───── Data

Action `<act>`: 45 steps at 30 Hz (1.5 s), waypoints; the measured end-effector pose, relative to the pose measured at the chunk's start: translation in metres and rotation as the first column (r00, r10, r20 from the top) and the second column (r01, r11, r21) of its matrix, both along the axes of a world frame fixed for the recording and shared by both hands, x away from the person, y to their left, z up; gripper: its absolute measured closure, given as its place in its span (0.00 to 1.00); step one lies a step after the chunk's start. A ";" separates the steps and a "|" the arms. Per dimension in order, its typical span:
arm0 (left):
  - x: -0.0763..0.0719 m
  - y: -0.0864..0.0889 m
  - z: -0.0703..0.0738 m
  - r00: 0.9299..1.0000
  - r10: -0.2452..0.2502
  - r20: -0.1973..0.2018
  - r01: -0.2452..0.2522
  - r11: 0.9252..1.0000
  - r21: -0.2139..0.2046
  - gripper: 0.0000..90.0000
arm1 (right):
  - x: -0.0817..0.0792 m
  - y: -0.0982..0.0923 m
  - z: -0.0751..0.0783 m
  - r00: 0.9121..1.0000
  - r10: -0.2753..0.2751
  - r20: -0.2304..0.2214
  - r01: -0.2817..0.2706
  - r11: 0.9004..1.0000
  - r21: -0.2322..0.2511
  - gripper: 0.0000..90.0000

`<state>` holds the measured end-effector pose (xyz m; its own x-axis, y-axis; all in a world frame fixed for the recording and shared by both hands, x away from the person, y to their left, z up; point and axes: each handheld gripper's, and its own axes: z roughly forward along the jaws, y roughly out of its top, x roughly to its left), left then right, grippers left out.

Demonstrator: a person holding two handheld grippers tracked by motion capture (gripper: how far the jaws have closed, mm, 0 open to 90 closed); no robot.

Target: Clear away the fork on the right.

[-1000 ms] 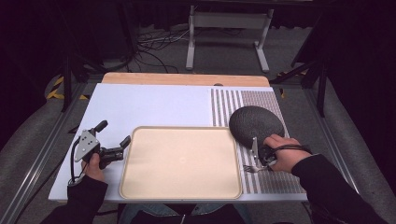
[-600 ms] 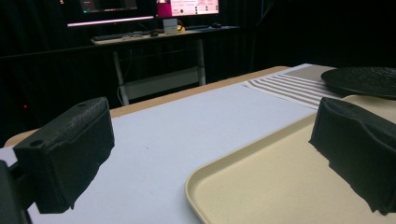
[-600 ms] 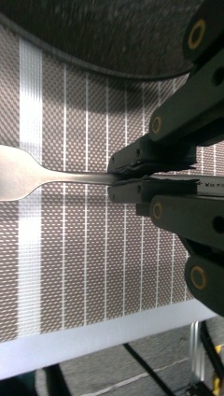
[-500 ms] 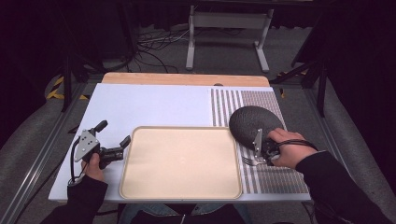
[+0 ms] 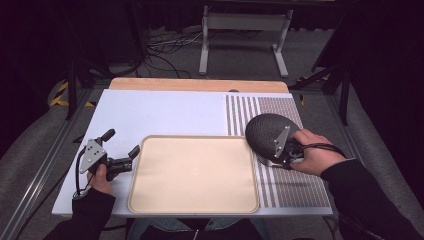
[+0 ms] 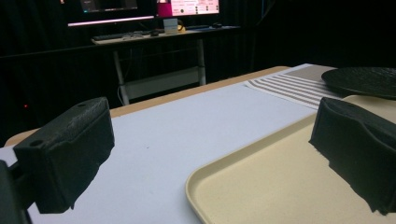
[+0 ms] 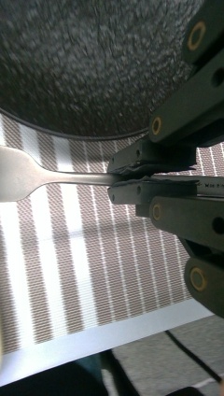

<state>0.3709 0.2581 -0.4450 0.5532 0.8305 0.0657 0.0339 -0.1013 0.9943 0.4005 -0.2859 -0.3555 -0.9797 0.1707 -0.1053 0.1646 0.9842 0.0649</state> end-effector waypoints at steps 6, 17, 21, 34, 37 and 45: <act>0.000 0.000 0.000 1.000 0.000 0.001 0.000 1.000 0.001 0.00 | -0.001 0.003 0.008 0.997 -0.081 0.013 0.079 0.988 0.131 0.94; 0.000 0.000 0.000 1.000 0.000 0.001 0.000 1.000 0.001 0.00 | 0.003 0.014 0.021 0.974 -0.225 0.003 0.216 0.939 0.267 0.94; 0.000 0.000 0.000 1.000 0.001 0.003 -0.001 1.000 0.000 0.00 | 0.004 0.020 0.023 0.966 -0.260 -0.008 0.251 0.925 0.285 0.94; 0.000 0.000 0.000 1.000 0.002 0.003 -0.002 1.000 -0.002 0.00 | 0.007 0.038 0.030 0.916 -0.390 -0.097 0.396 0.834 0.384 0.94; 0.000 0.000 0.000 1.000 0.002 0.004 -0.002 1.000 -0.003 0.00 | 0.007 0.040 0.031 0.911 -0.400 -0.104 0.407 0.827 0.389 0.94; 0.000 0.000 0.000 1.000 0.002 0.003 -0.002 1.000 -0.003 0.00 | 0.009 0.052 0.031 0.897 -0.418 -0.142 0.437 0.797 0.418 0.94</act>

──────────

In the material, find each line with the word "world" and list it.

Reply ->
Action `<act>`: 45 steps at 30 Hz (1.5 s), waypoints; the measured end-effector pose, relative to the pose measured at the chunk's start: translation in metres and rotation as the first column (r00, r10, r20 from the top) and the second column (r01, r11, r21) of its matrix, both along the axes of a world frame fixed for the recording and shared by both hands, x away from the person, y to their left, z up; gripper: its absolute measured closure, given as its place in its span (0.00 to 1.00); step one lies a step after the chunk's start. A ";" separates the steps and a "|" the arms. Per dimension in order, its typical span:
`<state>` holds the measured end-effector pose (xyz m; its own x-axis, y-axis; all in a world frame fixed for the recording and shared by both hands, x away from the person, y to their left, z up; point and axes: each handheld gripper's, and its own axes: z roughly forward along the jaws, y roughly out of its top, x roughly to its left), left then right, grippers left out.

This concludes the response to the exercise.